Items from a data source:
★ ★ ★ ★ ★

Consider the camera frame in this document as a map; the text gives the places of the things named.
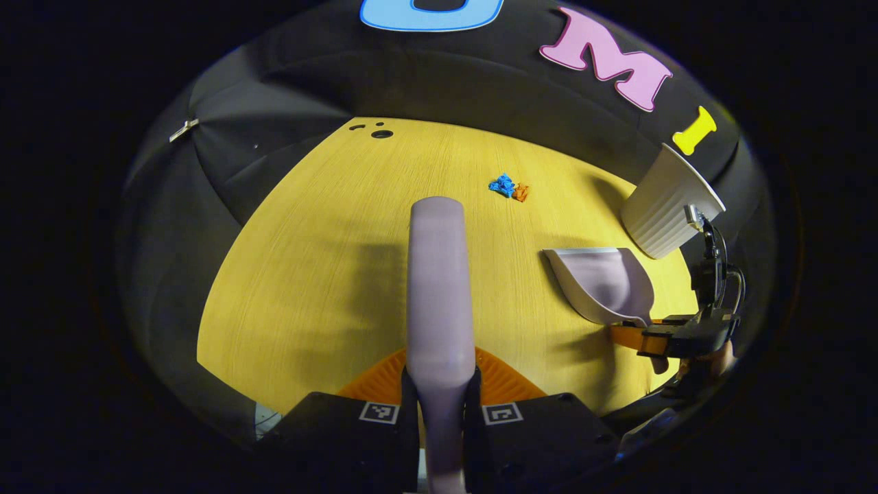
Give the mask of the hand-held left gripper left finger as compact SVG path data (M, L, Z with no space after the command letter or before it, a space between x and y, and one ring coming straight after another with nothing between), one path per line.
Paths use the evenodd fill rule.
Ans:
M311 392L257 442L297 493L413 493L419 487L417 391L395 351L335 393Z

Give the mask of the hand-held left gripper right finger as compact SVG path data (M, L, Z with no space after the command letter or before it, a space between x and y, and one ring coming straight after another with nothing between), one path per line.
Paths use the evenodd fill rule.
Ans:
M571 392L549 395L477 348L463 406L470 493L548 493L608 466L620 436Z

★ ★ ★ ★ ★

Go line by line through the data above and report each one that holds the string "between".

SOLUTION TO THIS EXERCISE:
Give the mask of the hand-held left gripper left finger as compact SVG path data (M, L, Z with no space after the command letter or before it, a space between x and y, and one ring coming straight after another with nothing between), one path per line.
Give the mask of the hand-held left gripper right finger as compact SVG path data (M, L, Z with no space after the command letter or before it, a space between x and y, and one ring coming straight after another with nothing between), one path per line.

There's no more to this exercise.